The girls couldn’t hit a backhand length for shit, observed Cav, but she was pretty good with her lines. Rowan Shields shared her mother’s adolescent coloration and ambition but not, at least not yet, the sculpted cheek bones that had seemed to catapult Brooke to early stardom.

At that moment, she was also demonstrating her dexterity with instantaneous communications. One quick snapshot, with her in the foreground, Cav in the middle distance, and the San Gabriel mountains in the far background, uploaded with a couple of surreptitious clicks and a questionable caption: #CoolestCoachEver. The only way to improve this selfie, she reflected, would be to shoot it from one of those weird drones that her little sister’s squash pal Finn was always fiddling with.

Cav was actually proud of himself for coming up with this new angle. Having heard before coming over that Americans were fetishistic about their university affiliations, he had observed the prevalence of college-themed gear among the movers and shakers in LA. Not that they wore their crests and logos out about town, mind you; it was more like a subtle series of tribal signals engaged in the locker rooms, in the clubs, on the courts and courses. Represent for the old alma mater, and all that shit.

Even Reid and Stacy, otherwise level-headed people, seemed to cherish a college-based bond that in some ways trumped family and faction, race and religion and region. Cavs found it all thoroughly boring but when boring worked–as in that straight volley drop that provides an endless series of winners against an opponent whose movement is compromised–you use it. Just win.

The squash angle, which made the whole plot feasible into the future, was a bit more obtuse. It seemed that young Rowan Shields’ mother had been nurturing a low-grade grudge against an ex-spouse who rose to fame and fortune through his facility with a whole different racket. Though she could never hope to eclipse him on the hard courts, the former Mrs. Agassi was hoping for vengeance one generation and one athletic pursuit removed: her own girls would defeat Andre’s at squash, and the host site–a gleaming new club redolent with the trappings of Ivy League elitism–would add insult to injury. At least that was the play.

For now, he simply needed title and deed. “Mangari,” he chanted to himself in Maori, as he often did in key moments of his life. “Be lucky.”

- - -

Two of the men in her life were snoozing comfortably on the sectional, thanks to the wine and a little afternoon enhancer she had dropped into the bottle before pouring out the last half glasses. The third was probably just finishing his lunch at school and would stay late for robotics club this afternoon; the fourth was likely coaching up some hot momma(s) at the club, waiting to hear from her about their clandestine stratagem.

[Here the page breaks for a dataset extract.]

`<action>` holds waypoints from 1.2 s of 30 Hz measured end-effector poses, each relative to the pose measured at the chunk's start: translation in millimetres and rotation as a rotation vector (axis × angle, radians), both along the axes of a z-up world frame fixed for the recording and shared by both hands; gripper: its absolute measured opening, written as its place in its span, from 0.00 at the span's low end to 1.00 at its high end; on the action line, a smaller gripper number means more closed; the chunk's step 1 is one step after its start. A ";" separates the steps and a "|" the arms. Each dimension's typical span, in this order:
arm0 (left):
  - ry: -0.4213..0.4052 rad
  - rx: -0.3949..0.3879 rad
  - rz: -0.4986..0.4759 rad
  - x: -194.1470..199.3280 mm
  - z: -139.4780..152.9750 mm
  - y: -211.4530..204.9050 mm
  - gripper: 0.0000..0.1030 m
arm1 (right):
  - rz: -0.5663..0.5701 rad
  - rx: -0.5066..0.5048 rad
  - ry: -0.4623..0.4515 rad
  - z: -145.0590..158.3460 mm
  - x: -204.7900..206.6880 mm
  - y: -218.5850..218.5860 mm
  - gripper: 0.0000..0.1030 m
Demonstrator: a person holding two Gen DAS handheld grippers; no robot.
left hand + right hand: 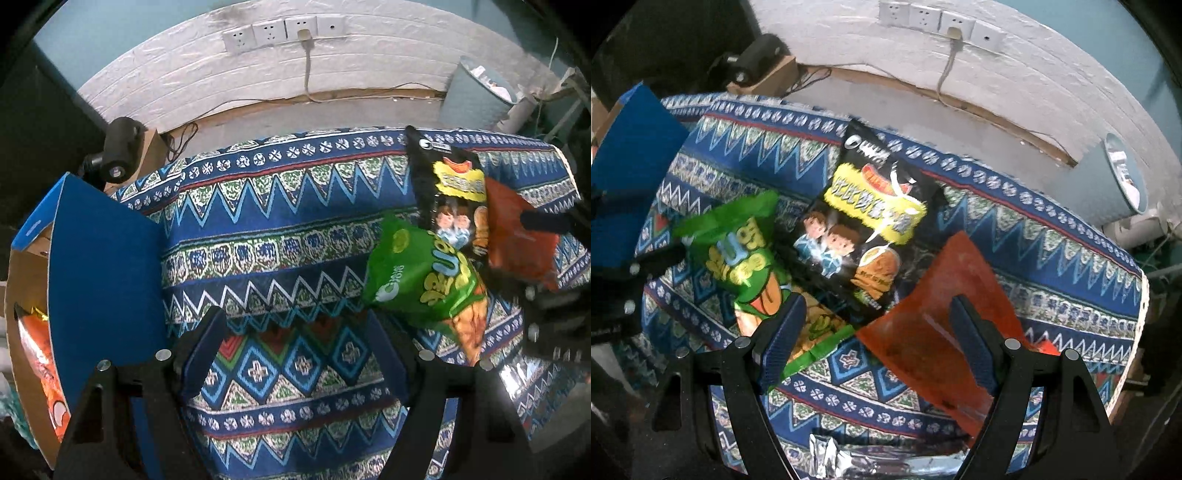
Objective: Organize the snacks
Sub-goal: 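Move both grippers back to the remaining snacks on the cloth, then grasp the green bean bag with left gripper while right grasps red-orange bag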
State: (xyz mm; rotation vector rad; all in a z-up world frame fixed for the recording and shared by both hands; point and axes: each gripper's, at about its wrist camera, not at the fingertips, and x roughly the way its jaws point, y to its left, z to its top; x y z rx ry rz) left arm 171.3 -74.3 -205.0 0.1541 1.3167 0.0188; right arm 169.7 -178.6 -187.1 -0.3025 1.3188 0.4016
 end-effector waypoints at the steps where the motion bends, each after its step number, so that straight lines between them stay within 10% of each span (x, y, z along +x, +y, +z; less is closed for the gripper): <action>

Stacy slipped her phone into its case on her upper arm, grabbed her ergonomically designed Badwater Ultra- water bottle, and headed out the door for the San Gabriel mountains. As she closed the door behind her and took off toward the trail, a sleek and silent drone lifted effortlessly off the roof.

- - -

“See you at 3:00,” declared a text message appearing at that exact moment on Cavanaugh’s phone. ”Lot 49.”






This is a work of fiction. Names, characters, places and incidents are either products of the author's imagination or are used fictitiously. Any resemblance to actual events or locales or persons, living or dead, is entirely coincidental.